What is required - Reproduce the first line of the entries that follow and each later line, word for word, ending with the one containing "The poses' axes".

(Data extracted from a collection)
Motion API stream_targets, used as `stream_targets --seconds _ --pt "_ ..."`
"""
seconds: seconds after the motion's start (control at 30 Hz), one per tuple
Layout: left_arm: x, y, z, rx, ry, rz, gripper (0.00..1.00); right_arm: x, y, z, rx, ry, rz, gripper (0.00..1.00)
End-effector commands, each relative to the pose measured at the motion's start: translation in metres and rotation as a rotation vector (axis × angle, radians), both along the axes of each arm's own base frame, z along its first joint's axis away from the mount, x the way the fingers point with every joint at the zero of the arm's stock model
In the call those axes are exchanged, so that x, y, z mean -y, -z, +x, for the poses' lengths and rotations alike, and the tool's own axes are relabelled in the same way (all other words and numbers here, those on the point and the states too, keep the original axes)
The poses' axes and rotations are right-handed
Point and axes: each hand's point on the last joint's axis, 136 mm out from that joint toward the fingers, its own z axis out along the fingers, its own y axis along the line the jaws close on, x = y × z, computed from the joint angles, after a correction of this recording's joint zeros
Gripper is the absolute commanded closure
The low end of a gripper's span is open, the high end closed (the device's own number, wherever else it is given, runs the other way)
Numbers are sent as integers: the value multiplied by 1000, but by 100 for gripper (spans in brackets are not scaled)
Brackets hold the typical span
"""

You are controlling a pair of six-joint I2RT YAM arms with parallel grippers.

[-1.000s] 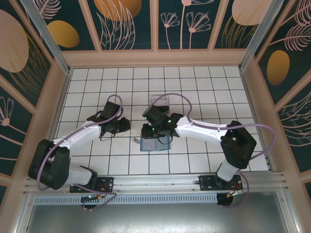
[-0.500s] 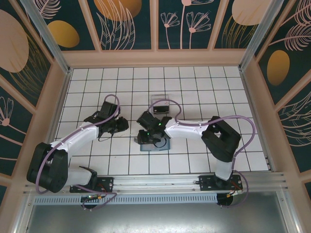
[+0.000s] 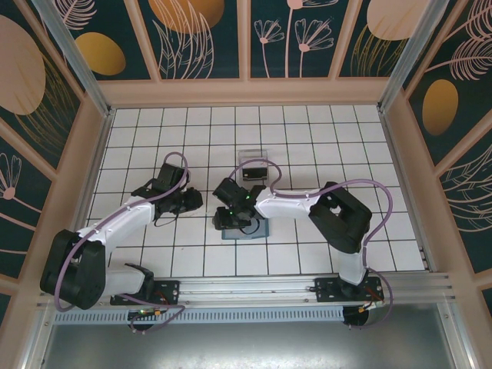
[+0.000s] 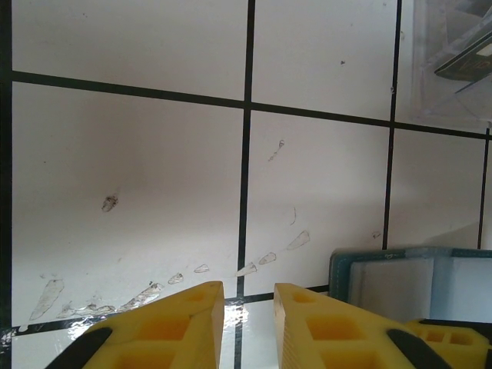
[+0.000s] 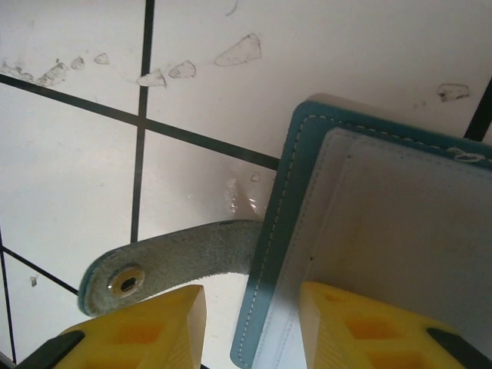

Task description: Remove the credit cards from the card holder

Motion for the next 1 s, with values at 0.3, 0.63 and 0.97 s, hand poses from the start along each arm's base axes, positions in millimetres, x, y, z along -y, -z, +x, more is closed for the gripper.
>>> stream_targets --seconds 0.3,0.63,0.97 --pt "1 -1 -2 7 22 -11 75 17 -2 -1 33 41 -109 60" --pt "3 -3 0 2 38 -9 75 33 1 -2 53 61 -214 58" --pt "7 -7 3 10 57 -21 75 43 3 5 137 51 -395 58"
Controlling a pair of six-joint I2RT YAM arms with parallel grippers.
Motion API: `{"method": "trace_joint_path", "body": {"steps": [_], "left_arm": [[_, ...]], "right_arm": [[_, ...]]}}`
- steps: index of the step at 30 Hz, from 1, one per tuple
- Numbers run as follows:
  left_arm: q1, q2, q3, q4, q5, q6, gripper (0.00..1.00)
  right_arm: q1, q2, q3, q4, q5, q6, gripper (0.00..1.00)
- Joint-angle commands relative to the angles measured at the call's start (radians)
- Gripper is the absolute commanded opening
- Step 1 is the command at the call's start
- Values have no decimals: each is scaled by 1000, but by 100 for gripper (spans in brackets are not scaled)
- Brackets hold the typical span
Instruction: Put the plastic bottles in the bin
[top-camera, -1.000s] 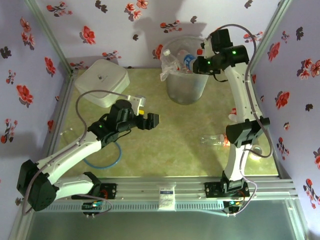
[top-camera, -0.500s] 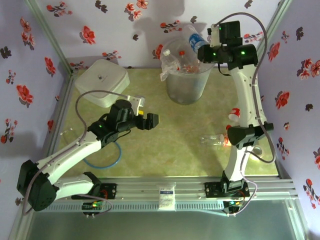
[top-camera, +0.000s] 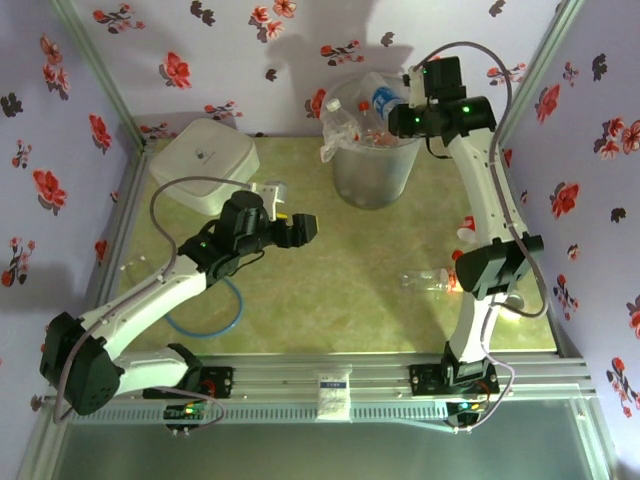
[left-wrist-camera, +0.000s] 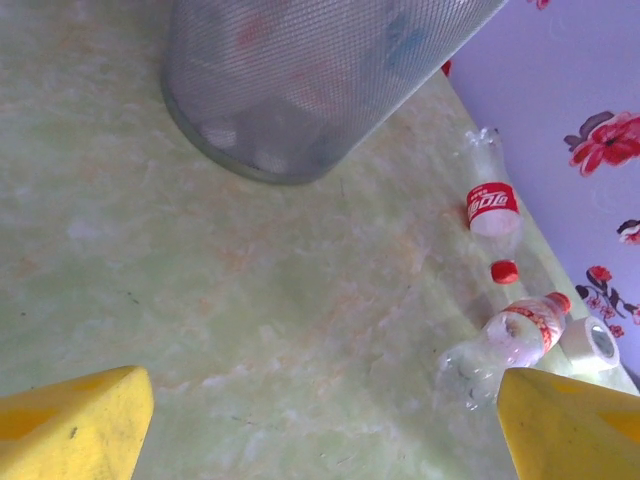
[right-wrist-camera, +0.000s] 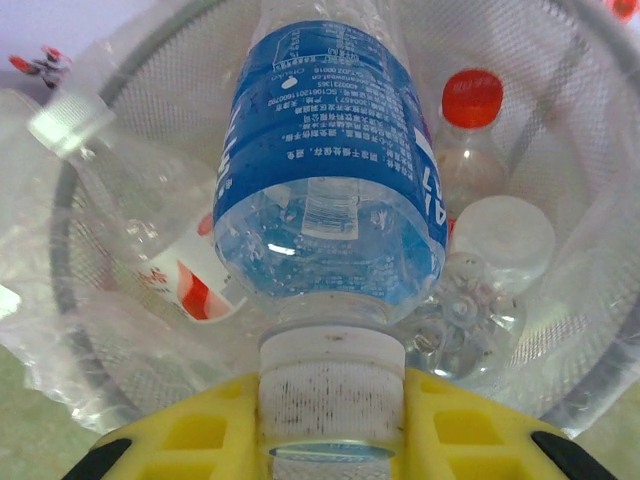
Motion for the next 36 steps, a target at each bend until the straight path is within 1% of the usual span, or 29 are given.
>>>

Reply to the exercise -
Motion API stream_targets, used as `stream_targets --seconds _ --pt "_ ..."`
"""
seconds: seconds after the motion's start (control at 30 Hz), one per tuple
Layout: left_arm: x, y, z, rx, ry, rz, gripper (0.00..1.00); right_arm: x, y, z, rx, ry, rz, gripper (0.00..1.00)
End-effector commands, each relative to the pose measured at the motion's start: translation in metres and rotation as a rotation vector (axis × angle, radians), both along the axes of each arm's own base frame, z along its first joint's axis away from the mount, x the way the fingers point with every joint at the zero of the arm's stock model
In the call those axes are exchanged, so that x, y, z mean -y, -z, +x, for the poses' lengths and rotations alike, and the tool's own axes are relabelled in the same way (all other words and numbers here, those on the point and the states too, keep the original axes)
The poses' axes and rotations are right-handed

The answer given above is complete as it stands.